■ Brief
Say how many lines in the data hold "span". Nothing else belongs in the answer.

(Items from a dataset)
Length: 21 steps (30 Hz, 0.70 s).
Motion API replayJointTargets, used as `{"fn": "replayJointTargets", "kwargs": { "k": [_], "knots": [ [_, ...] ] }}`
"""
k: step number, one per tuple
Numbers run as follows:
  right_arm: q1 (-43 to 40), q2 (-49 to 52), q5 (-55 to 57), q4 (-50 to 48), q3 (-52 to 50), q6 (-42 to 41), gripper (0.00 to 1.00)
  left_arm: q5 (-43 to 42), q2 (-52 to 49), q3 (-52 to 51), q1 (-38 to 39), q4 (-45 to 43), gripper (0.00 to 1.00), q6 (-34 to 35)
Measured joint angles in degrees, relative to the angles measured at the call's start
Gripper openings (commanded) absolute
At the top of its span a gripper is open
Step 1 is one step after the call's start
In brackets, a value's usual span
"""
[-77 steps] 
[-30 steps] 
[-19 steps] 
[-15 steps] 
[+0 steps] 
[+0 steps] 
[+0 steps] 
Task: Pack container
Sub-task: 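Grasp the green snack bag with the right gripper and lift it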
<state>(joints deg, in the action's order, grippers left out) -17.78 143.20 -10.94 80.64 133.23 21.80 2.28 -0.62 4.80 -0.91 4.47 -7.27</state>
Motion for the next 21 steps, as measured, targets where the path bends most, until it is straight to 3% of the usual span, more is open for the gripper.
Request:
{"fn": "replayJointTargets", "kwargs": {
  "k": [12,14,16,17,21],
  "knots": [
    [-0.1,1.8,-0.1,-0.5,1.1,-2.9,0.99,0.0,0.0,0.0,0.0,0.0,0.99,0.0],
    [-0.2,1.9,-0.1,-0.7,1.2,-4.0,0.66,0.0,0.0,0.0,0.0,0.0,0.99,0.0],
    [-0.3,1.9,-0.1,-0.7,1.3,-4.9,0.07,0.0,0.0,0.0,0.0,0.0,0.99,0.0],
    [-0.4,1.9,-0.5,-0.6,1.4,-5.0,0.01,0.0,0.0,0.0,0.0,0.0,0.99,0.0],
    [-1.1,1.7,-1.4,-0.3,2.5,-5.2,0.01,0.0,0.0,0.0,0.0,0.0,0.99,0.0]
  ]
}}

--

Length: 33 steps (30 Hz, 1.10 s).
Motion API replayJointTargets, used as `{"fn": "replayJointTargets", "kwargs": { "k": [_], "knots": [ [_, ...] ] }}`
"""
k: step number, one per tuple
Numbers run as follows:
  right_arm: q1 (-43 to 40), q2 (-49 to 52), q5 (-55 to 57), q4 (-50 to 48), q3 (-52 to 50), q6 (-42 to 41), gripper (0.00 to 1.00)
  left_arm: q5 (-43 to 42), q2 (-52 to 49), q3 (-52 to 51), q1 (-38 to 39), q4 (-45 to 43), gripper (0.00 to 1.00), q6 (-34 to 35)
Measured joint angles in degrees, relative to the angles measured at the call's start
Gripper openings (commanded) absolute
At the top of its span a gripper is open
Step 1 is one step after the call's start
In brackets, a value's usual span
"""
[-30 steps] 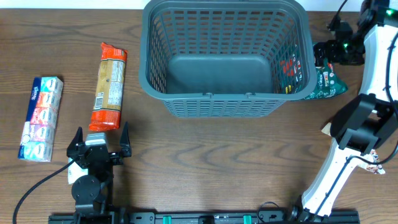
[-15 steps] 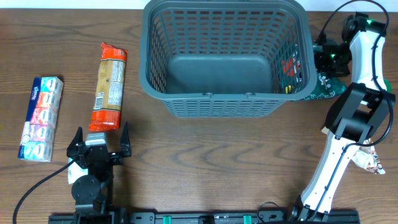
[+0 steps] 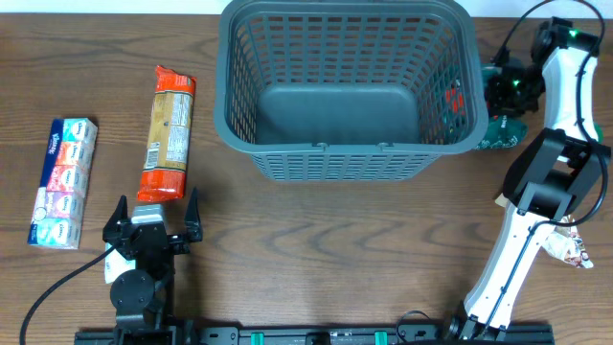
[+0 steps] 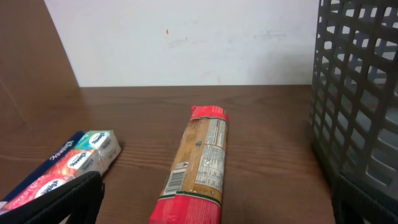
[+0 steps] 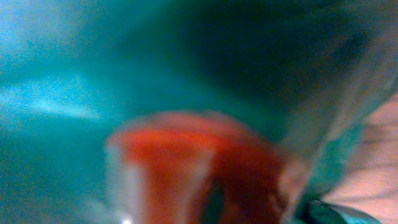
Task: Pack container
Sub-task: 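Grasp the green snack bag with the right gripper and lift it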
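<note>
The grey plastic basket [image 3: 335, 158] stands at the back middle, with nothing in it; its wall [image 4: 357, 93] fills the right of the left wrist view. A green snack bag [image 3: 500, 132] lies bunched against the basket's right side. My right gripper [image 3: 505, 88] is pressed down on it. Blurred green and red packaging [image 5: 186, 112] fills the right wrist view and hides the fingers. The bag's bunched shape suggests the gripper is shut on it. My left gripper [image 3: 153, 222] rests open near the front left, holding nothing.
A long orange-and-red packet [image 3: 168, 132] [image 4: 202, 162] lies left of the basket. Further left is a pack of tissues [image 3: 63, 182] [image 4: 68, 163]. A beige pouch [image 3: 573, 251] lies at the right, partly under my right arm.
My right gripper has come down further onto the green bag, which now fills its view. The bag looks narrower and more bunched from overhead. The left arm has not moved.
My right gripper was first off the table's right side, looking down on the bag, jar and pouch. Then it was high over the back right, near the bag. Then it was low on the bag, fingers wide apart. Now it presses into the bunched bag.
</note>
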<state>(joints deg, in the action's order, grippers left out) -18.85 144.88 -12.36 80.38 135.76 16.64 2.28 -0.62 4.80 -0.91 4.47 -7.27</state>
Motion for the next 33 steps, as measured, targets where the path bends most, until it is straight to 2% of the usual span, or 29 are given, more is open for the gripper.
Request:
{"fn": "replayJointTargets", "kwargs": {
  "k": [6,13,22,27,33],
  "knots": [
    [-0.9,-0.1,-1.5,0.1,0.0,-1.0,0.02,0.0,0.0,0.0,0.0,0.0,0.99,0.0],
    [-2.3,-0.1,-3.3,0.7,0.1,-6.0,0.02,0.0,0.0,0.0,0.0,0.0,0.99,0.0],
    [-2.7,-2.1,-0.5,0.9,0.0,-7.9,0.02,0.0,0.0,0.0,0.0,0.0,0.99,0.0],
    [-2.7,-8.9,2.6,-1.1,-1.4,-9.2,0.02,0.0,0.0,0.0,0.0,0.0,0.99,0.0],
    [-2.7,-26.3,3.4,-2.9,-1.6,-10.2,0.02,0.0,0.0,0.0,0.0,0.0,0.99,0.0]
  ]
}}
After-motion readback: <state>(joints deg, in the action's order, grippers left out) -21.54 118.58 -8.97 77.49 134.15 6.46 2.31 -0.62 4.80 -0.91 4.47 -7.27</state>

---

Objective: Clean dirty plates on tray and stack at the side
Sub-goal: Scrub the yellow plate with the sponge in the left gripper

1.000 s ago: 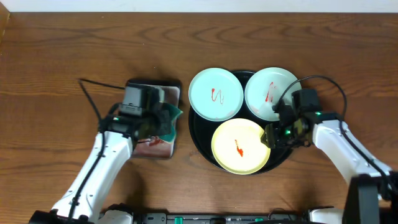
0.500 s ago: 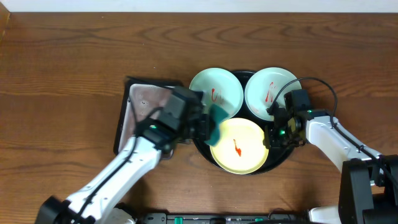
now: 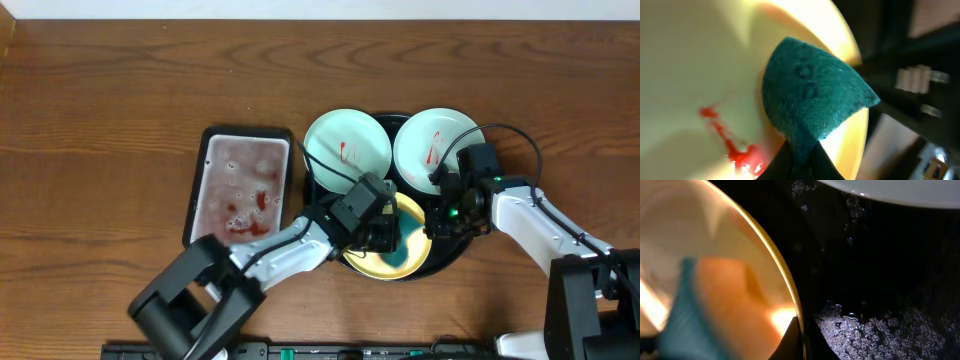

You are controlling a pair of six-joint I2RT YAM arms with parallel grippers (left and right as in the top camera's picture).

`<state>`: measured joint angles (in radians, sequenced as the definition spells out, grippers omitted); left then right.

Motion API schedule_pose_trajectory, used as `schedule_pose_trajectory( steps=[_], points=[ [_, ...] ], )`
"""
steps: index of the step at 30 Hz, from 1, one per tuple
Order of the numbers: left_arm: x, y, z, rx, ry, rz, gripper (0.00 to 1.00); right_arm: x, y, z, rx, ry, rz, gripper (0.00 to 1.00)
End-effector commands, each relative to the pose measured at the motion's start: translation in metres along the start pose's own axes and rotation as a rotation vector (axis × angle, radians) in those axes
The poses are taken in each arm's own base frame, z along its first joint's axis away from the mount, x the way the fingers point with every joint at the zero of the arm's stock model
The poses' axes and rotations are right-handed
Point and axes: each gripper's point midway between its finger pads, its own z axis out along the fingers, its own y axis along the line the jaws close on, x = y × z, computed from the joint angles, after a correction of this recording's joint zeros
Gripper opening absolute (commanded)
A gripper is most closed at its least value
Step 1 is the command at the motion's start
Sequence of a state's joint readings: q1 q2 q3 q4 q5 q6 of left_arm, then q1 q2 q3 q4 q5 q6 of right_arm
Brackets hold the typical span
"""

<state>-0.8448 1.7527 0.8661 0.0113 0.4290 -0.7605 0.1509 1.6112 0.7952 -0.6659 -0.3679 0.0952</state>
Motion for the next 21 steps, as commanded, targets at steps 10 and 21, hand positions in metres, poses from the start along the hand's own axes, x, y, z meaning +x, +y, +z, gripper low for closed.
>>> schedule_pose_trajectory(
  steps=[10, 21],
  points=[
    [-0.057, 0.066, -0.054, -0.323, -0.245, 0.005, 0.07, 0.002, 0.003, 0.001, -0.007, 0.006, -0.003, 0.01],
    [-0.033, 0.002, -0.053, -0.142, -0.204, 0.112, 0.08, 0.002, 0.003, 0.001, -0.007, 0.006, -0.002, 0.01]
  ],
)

■ Solution for this exercise
7